What the task requires: In the entries that follow, find the word "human" and report each line it is on.
** Opening Records shown block **
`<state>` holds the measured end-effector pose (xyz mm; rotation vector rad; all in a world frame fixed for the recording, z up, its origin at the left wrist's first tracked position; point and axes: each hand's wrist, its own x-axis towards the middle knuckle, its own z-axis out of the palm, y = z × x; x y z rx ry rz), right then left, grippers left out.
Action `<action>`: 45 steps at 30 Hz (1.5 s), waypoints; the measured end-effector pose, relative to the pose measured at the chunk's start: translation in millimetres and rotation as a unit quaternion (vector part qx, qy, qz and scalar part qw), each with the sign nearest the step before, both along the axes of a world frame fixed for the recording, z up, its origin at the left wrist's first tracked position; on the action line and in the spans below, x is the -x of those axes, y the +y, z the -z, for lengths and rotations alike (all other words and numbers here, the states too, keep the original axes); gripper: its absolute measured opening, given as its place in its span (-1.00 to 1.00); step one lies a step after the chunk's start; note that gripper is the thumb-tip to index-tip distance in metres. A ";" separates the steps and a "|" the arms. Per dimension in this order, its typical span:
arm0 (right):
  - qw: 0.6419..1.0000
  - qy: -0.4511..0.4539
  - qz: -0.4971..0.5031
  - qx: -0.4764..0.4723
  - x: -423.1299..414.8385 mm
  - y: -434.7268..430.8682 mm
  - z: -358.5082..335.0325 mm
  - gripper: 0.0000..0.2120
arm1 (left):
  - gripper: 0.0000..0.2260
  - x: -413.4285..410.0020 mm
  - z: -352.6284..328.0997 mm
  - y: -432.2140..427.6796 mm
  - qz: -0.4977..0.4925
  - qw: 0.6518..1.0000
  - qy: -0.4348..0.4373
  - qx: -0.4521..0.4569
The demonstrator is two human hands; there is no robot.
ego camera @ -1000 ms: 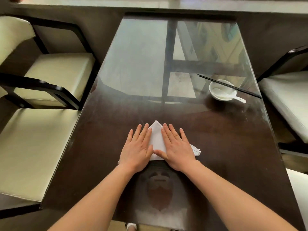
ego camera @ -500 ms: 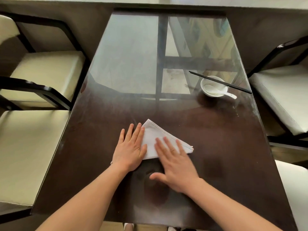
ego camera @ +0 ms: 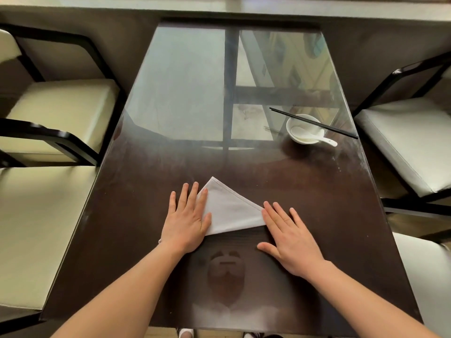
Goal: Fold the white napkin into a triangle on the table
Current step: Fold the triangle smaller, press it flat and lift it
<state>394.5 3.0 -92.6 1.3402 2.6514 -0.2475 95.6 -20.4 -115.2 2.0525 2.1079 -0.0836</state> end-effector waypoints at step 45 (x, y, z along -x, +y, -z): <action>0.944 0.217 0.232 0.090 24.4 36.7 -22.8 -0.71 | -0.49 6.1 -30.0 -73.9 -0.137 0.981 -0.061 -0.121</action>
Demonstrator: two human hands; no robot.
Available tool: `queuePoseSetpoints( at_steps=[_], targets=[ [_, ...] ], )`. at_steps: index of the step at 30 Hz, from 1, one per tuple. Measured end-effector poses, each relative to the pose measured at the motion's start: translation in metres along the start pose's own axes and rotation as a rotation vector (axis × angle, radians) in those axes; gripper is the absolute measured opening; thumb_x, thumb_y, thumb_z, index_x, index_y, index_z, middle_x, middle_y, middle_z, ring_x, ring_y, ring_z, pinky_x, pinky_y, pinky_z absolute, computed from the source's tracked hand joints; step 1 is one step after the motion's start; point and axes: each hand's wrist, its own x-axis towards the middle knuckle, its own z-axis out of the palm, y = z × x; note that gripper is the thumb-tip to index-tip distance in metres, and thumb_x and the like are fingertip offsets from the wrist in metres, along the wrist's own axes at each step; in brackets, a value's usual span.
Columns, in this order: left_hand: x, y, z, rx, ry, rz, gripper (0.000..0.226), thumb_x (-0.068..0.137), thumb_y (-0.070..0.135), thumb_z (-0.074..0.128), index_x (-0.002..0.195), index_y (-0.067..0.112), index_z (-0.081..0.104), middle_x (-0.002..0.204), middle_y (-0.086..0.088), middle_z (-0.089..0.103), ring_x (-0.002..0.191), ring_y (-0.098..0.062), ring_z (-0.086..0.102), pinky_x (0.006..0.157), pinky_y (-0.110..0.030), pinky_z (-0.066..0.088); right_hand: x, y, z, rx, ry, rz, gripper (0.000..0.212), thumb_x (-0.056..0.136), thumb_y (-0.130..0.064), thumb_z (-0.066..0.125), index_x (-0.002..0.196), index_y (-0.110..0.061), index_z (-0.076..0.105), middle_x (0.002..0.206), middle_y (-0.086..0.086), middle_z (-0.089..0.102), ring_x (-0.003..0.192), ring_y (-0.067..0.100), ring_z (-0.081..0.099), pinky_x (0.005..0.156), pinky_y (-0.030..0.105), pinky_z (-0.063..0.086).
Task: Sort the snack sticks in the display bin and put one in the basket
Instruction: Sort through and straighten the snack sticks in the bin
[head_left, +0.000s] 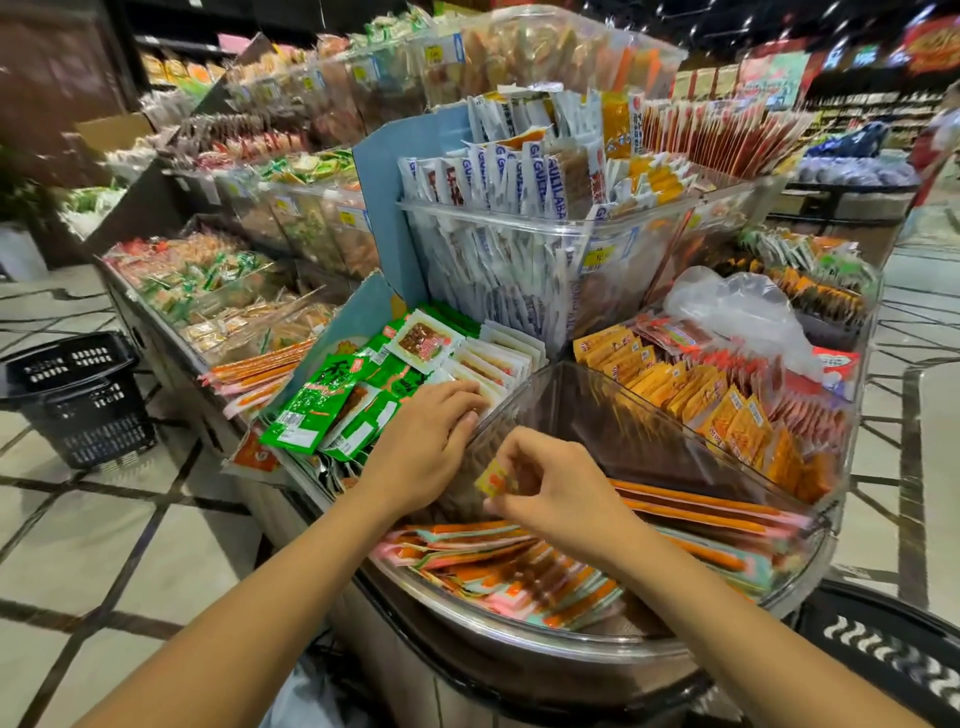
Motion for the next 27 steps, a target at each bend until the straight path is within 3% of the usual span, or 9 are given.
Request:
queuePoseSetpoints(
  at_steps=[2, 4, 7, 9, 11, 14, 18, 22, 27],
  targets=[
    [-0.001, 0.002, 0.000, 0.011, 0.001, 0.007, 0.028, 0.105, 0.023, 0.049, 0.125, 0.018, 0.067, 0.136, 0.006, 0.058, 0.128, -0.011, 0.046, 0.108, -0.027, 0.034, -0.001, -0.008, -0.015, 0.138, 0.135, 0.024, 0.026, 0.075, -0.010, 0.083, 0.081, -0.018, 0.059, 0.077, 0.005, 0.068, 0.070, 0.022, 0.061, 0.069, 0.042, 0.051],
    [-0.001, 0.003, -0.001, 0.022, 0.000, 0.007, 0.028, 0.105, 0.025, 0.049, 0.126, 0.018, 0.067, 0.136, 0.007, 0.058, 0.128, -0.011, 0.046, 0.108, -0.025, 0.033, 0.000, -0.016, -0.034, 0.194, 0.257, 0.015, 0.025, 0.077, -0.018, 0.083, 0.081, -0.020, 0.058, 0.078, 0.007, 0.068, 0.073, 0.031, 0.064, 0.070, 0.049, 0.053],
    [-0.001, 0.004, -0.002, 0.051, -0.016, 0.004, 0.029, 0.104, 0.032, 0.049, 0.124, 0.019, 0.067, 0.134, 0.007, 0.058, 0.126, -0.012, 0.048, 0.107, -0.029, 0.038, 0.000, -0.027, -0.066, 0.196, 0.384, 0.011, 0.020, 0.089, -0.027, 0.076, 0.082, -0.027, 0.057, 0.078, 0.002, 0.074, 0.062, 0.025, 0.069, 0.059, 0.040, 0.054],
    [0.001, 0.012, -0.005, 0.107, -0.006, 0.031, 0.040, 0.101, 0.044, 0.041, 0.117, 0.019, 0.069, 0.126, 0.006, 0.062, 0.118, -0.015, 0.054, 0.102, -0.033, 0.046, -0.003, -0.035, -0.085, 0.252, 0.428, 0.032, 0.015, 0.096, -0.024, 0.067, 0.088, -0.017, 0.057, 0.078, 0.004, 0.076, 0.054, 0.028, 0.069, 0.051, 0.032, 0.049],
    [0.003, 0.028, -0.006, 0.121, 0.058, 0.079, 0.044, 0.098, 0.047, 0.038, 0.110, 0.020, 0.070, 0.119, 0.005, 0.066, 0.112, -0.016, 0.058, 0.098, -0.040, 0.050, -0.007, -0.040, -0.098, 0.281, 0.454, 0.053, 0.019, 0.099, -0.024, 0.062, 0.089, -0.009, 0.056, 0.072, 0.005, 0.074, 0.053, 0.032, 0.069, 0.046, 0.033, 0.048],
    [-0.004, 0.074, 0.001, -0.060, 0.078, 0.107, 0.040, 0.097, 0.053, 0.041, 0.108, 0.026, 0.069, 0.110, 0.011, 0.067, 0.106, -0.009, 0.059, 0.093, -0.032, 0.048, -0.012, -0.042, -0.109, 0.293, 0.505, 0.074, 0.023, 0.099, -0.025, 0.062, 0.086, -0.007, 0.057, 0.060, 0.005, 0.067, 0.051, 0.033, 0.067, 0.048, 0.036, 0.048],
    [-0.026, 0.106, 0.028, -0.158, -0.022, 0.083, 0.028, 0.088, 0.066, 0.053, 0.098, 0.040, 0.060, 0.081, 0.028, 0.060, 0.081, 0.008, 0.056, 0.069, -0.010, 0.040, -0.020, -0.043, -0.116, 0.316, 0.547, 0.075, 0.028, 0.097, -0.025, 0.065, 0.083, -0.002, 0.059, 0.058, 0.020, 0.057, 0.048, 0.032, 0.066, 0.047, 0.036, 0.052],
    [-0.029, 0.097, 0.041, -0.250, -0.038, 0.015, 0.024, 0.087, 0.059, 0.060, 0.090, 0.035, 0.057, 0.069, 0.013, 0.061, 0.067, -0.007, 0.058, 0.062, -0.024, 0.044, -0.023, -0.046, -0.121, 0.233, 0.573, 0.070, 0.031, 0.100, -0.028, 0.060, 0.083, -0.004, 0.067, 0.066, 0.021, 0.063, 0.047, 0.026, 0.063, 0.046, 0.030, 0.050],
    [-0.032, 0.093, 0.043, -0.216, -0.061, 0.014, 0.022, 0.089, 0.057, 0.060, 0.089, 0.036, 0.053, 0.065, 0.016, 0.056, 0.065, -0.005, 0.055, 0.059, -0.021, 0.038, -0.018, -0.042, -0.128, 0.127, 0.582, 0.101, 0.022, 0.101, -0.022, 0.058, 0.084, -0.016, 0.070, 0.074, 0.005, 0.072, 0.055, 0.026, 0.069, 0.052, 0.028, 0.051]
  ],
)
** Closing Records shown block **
Reply:
The demonstrator is two human hands; there is no robot.
Demonstrator: two human hands; no robot.

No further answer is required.